Der Antragsteller erstrebt vorliegend nicht eine vorläufige Regelung etwa in dem Sinne, dass die Antragsgegnerin ihm vorab gewissermaßen unter dem Vorbehalt der Rückforderung eine Kostenzusage erteilt und die Kosten der stationären Behandlung zunächst trägt, anschließend in einem Hauptverfahren geklärt wird, ob die Leistungsverweigerung nach § 4 Abs. 5 MBKK 94 berechtigt war und der Antragsteller wieder zur Rückzahlung der verauslagten Beträge verurteilt wird. Das Rechtsschutzziel des Antragstellers geht vielmehr dahin, bereits jetzt verbindlich im Wege des einstweiligen Rechtsschutzes eine endgültige Klärung der streitigen Rechtsfrage herbeizuführen. Dieses Begehren kann er in dem einstweiligen Rechtsschutzverfahren nicht geltend machen, da in diesem eine der materiellen Rechtskraft fähige Sachentscheidung nicht ergehen kann.

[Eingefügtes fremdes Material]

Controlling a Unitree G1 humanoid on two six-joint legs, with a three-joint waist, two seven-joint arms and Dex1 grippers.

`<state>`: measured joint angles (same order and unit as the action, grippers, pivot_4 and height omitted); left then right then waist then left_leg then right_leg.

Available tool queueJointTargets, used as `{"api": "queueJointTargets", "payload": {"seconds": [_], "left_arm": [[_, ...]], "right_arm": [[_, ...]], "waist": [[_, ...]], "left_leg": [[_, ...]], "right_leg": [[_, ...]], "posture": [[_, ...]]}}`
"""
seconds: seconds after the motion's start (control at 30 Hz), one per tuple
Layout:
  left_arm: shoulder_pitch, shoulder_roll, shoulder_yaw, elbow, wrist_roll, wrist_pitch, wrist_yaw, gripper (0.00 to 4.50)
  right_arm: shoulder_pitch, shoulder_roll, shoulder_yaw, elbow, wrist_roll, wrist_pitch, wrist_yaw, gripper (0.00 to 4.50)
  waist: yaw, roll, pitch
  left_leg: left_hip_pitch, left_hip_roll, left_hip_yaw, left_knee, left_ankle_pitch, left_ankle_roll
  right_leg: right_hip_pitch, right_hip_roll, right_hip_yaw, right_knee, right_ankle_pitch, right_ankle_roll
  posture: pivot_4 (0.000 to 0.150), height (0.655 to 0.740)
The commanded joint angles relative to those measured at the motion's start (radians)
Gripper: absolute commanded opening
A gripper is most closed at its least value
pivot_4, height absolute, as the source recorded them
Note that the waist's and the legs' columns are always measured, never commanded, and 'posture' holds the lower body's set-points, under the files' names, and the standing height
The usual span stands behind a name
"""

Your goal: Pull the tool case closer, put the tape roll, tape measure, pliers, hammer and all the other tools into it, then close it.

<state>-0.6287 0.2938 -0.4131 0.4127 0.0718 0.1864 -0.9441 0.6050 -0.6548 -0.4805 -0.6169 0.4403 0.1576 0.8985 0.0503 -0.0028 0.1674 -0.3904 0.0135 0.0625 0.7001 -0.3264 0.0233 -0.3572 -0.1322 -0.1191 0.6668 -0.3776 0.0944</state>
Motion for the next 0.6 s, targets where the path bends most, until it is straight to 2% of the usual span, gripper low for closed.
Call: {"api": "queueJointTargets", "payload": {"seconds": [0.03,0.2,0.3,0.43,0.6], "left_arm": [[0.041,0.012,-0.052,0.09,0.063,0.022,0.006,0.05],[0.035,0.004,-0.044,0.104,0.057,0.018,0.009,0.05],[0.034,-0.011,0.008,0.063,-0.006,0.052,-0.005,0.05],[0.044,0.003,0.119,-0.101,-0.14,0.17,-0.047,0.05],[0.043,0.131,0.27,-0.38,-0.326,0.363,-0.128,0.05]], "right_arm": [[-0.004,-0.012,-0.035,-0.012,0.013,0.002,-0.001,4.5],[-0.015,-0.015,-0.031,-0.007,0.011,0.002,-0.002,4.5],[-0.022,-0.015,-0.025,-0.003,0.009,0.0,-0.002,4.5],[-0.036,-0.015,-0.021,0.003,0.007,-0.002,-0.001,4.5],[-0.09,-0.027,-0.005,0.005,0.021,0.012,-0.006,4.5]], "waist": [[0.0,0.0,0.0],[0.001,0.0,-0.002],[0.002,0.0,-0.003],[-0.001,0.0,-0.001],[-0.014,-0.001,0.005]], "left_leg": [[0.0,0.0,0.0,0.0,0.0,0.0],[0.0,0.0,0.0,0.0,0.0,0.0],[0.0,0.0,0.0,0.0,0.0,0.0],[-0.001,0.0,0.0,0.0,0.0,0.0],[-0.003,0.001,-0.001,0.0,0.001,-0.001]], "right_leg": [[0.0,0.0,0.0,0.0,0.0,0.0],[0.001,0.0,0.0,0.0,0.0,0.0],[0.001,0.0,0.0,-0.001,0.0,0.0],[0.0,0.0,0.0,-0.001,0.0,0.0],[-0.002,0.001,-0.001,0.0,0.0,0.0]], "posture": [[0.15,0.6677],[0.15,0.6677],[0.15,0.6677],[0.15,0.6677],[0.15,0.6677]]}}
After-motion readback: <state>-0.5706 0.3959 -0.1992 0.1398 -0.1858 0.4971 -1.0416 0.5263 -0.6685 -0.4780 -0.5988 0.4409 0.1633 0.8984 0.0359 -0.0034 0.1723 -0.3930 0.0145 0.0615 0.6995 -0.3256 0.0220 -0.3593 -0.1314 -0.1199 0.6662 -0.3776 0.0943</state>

Zu Recht hat das Landgericht im Übrigen unter Bezugnahme auf die Kommentierung von Zöller-Vollkommer, ZPO, § 940 Rn. 6 die Voraussetzungen einer Leistungsverfügung verneint. Der Antragsteller hat nämlich nicht glaubhaft gemacht, dass ihm bei Verweigerung der Kostenzusage ein unwiderbringlicher und irreparabler Schaden entsteht. Mit Antritt der Maßnahme ohne vorherige Zusage ist eine nachträgliche Ermessenskontrolle nicht wegen entsprechender "Tatbestandswirkung" des Fehlens der Zusage gänzlich ausgeschlossen, wie es etwa der Fall wäre, wenn der Antragsteller sich vorher gar nicht um eine entsprechende Zusage bemüht hätte (vgl. Senat aa0.). Es geht vorliegend folglich allein um ein Kostenrisiko, das jedenfalls nach den hier gegebenen Umständen eine Leistungsverfügung nicht rechtfertigen kann.

Die Beschwerde war aus den dargelegten Gründen zurückzuweisen.

Die Kostenentscheidung folgt aus § 97 Abs. 1 ZPO.

Der Streitwert für das Beschwerdeverfahren wird auf 8.737,40 € festgesetzt.